■ **Work item**:
The line with "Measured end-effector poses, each" marks the first line to copy, and the line with "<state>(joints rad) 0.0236" marks the last. Transcribe that stretch of the data below exactly, without pictures.
====== Material supplied
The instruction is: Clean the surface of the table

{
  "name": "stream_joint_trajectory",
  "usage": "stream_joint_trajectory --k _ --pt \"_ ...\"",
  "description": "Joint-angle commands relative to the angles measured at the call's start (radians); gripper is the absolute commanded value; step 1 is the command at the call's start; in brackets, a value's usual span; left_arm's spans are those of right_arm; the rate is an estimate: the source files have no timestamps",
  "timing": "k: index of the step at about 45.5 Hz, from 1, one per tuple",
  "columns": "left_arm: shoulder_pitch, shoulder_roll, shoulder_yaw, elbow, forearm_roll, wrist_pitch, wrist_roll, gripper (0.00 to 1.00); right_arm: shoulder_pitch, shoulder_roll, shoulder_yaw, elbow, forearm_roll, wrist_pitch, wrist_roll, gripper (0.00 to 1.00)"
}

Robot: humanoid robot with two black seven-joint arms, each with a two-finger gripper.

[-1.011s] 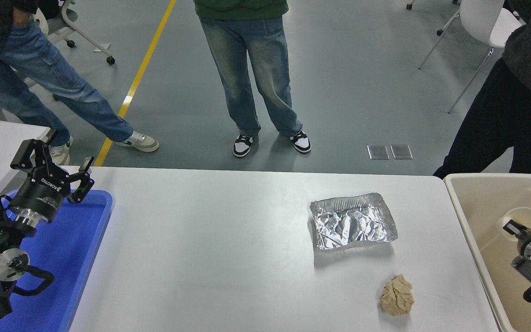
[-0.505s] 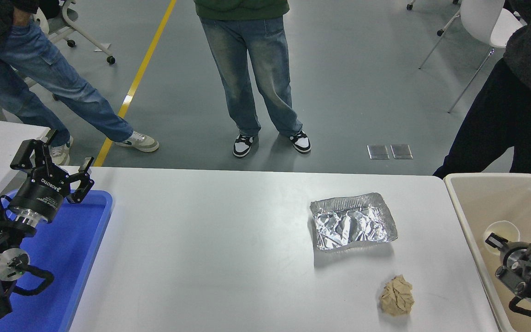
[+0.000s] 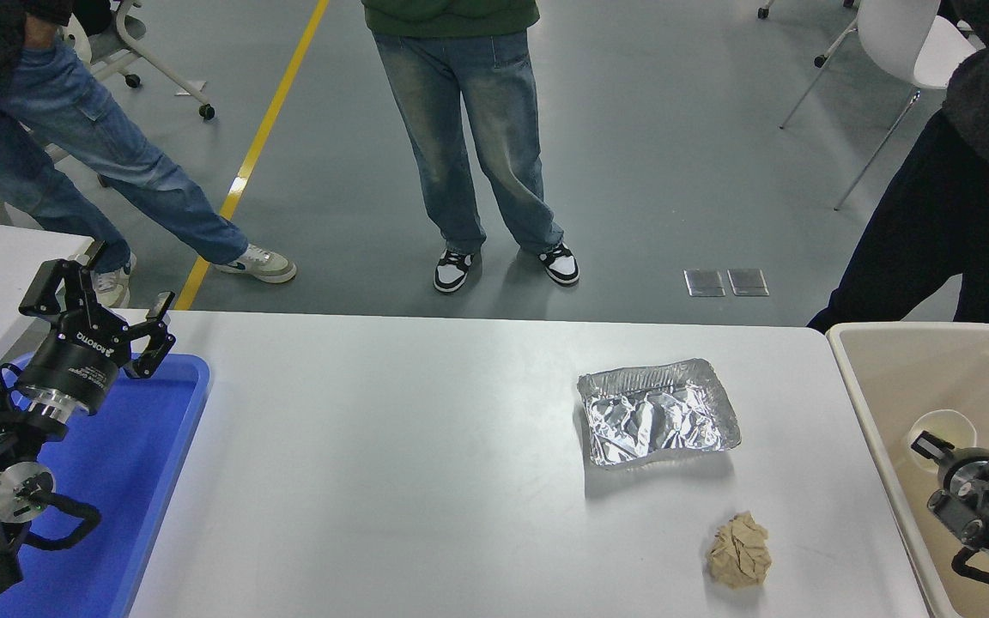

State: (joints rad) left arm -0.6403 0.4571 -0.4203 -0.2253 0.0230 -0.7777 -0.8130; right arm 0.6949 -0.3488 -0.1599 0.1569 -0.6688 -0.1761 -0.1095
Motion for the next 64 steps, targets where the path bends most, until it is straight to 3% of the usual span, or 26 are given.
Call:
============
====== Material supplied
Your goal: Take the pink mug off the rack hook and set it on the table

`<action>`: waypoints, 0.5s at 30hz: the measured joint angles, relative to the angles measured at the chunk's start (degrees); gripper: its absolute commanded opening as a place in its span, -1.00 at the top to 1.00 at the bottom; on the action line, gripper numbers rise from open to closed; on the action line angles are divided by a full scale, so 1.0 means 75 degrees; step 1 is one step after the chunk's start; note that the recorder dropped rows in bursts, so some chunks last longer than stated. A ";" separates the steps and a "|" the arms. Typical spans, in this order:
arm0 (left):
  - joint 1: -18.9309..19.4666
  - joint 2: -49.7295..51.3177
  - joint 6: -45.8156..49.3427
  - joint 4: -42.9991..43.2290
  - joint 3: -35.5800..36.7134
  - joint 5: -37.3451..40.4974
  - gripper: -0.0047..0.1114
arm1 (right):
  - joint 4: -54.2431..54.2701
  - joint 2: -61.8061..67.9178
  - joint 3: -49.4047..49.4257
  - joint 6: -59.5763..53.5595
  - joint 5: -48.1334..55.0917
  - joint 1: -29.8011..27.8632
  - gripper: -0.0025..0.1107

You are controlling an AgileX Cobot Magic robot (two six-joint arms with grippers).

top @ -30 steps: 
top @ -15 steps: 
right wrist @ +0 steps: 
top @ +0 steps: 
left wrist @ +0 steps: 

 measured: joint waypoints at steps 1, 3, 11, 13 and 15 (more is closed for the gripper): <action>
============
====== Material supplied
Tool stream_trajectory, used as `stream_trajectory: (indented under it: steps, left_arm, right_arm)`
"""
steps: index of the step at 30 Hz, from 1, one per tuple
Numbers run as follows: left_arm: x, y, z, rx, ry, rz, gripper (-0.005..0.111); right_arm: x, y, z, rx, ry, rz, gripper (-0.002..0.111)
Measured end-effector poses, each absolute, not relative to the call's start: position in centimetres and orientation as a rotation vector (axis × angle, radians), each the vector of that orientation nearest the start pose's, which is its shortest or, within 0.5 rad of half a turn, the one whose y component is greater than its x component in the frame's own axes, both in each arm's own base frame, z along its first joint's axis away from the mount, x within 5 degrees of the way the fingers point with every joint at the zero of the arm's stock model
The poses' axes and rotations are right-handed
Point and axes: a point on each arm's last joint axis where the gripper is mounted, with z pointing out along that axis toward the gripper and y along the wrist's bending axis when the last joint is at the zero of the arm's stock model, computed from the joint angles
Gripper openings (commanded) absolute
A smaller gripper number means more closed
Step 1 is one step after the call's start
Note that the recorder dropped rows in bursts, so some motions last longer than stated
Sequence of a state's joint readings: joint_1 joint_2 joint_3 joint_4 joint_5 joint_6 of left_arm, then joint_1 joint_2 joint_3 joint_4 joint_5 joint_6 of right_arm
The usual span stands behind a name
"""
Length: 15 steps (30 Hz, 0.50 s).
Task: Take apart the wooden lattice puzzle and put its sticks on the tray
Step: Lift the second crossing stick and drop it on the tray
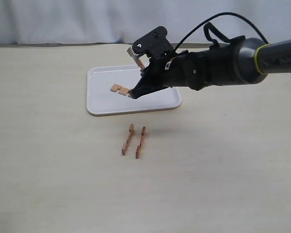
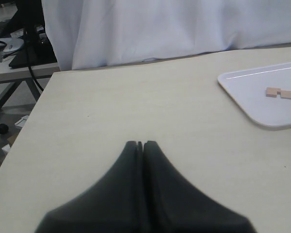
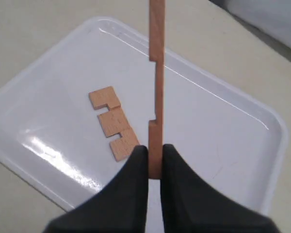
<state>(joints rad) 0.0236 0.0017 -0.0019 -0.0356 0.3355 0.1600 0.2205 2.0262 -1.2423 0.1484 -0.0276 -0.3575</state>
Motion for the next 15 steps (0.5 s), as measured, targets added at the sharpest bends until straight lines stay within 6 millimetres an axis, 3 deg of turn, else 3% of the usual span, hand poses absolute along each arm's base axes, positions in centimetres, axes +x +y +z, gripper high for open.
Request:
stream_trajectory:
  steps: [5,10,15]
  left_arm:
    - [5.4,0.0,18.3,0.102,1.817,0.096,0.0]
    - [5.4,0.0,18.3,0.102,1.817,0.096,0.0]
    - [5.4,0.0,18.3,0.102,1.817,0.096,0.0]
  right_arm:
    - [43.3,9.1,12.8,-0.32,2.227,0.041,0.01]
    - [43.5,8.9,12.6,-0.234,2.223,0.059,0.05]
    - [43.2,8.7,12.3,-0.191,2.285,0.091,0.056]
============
■ **Response for this exercise**:
Measured end-effector poses, each absolute, not relative to the call's start: position in centimetres and orientation as a rotation vector (axis × angle, radians), each the vector of that orientation nearest the start pose's, which is its shortest or, within 0.5 rad of half a turn, the one whose y component is greater than its x component in the frame's own axes, both in each arm's own base frame, z along its first joint's axis away from the mount, x within 5 degrees of the way the fingers point with every joint at the zero of the arm's stock model
The poses' axes and rotations are right-handed
Point and axes: a point on each arm's last joint axis where the gripper is mounted, with z pointing out along that axis toward the gripper and y along the wrist's bending axis when the last joint is at the zero of the arm's stock model, computed from the joint angles
Gripper openings (commanded) absolute
A smaller gripper number means more closed
Step 1 is one step after the call's start
Note that the recorder dropped rows in bursts, so some motions last longer than stated
Sequence of a state's joint readings: joint_1 joint_2 joint_3 joint_4 joint_5 joint_6 of left_arm, then joint_1 joint_2 joint_3 joint_4 joint_5 joint_6 of right_arm
The usual span stands behind a name
"""
Length: 15 steps (30 Hz, 0.50 s).
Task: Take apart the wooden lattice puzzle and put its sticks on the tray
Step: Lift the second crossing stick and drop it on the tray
<state>(joints rad) 0.0236 0.0017 -0.0019 -0.0356 0.3355 0.1600 0.2205 2.0262 -1.2423 0.1484 -0.0276 -0.3575</state>

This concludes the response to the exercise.